> Excerpted records:

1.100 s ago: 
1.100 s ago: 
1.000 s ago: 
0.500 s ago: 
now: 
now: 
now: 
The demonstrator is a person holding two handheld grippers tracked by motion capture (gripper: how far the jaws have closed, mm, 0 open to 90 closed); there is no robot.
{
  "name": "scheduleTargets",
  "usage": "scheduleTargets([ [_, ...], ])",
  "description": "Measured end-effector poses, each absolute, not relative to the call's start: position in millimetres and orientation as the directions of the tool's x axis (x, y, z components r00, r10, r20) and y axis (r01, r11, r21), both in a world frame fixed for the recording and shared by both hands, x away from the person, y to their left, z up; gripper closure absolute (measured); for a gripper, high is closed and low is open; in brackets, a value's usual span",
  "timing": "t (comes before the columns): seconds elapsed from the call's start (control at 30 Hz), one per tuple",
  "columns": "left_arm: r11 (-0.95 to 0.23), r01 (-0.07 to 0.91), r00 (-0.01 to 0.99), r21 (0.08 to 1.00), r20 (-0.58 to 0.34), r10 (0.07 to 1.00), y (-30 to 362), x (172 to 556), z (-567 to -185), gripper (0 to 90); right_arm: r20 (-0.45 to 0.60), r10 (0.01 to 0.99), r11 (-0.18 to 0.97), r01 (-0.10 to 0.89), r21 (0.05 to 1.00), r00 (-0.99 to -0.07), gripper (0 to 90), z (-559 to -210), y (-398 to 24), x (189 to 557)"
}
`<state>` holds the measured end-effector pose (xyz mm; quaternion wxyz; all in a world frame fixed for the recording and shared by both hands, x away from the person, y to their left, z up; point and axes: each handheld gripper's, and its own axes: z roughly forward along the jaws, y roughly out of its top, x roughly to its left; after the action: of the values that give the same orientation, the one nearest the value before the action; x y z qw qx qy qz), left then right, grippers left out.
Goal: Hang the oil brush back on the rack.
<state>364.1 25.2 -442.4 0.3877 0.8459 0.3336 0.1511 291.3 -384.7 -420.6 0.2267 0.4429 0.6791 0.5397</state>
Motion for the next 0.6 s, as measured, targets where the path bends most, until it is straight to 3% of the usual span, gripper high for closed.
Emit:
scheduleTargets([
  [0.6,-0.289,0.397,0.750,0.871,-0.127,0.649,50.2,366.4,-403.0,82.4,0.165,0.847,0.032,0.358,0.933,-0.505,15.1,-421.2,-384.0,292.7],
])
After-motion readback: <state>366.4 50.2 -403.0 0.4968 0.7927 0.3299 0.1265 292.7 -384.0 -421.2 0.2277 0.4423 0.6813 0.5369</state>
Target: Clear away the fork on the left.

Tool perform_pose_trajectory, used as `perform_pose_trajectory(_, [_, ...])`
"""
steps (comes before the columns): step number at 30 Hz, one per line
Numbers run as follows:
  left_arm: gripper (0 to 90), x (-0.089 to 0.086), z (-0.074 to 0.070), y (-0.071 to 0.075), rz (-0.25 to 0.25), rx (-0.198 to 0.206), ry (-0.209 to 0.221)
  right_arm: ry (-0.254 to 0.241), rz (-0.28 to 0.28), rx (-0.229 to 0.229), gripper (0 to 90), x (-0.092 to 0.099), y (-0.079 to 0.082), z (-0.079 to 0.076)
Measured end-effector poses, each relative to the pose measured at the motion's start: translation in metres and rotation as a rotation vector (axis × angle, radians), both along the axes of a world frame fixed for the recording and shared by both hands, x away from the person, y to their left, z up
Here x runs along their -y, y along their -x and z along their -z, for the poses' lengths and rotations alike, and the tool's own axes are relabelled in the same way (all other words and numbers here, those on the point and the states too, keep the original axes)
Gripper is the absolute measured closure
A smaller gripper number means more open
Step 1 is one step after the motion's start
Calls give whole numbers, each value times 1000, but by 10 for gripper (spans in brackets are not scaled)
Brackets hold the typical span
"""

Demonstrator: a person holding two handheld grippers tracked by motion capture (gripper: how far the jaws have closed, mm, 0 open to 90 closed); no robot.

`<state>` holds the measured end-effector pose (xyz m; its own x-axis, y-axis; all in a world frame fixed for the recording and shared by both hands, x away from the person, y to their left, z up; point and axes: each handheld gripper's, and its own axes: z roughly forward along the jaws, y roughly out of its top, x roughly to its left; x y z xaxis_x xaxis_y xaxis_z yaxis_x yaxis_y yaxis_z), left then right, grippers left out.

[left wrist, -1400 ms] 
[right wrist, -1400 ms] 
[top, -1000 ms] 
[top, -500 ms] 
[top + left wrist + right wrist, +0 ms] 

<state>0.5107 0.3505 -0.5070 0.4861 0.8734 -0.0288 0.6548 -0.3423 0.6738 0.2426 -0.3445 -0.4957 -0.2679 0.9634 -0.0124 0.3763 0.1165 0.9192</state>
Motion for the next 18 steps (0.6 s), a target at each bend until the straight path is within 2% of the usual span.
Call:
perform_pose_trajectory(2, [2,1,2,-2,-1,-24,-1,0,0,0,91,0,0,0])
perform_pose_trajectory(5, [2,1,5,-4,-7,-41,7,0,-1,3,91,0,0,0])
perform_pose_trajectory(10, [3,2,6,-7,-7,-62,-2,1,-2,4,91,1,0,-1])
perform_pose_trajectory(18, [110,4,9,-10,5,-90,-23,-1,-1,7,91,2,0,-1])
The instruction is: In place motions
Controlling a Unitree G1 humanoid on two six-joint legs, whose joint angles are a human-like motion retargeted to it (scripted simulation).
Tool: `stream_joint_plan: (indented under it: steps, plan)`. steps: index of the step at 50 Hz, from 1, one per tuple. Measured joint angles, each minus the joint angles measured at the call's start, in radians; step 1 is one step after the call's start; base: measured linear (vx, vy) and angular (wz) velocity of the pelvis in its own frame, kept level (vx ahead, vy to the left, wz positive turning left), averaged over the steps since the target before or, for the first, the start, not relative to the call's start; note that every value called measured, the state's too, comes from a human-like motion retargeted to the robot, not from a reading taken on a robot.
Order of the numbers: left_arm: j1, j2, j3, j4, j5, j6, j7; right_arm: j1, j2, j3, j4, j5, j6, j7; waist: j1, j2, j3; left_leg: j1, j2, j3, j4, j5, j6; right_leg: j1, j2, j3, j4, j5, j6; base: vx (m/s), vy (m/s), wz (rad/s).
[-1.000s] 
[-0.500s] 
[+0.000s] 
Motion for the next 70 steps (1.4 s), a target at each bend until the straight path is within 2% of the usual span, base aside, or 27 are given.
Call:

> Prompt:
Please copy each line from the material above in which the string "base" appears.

> The completed task:
Tool: `stream_joint_plan: (indented under it: steps, plan)`. steps: index of the step at 50 Hz, from 1, one per tuple. Measured joint angles, each minus the joint angles measured at the call's start, in radians; step 1 is one step after the call's start; base: measured linear (vx, vy) and angular (wz) velocity of the pelvis in its own frame, kept level (vx ahead, vy to the left, wz positive turning left), averaged over the steps since the target before or, for the first, the start, not relative to the call's start; note that every value called measured, the state's too, comes from a human-like motion retargeted to the robot, not from a reading taken on a robot.
Order of the numbers: left_arm: j1, j2, j3, j4, j5, j6, j7; right_arm: j1, j2, j3, j4, j5, j6, j7; waist: j1, j2, j3; left_leg: j1, j2, j3, j4, j5, j6; right_leg: j1, j2, j3, j4, j5, j6; base: vx (m/s), vy (m/s), wz (rad/s).
Motion for the next 70 steps (1.4 s), a target at each bend until the straight path is within 2% of the usual span, base aside, or 27 are given.

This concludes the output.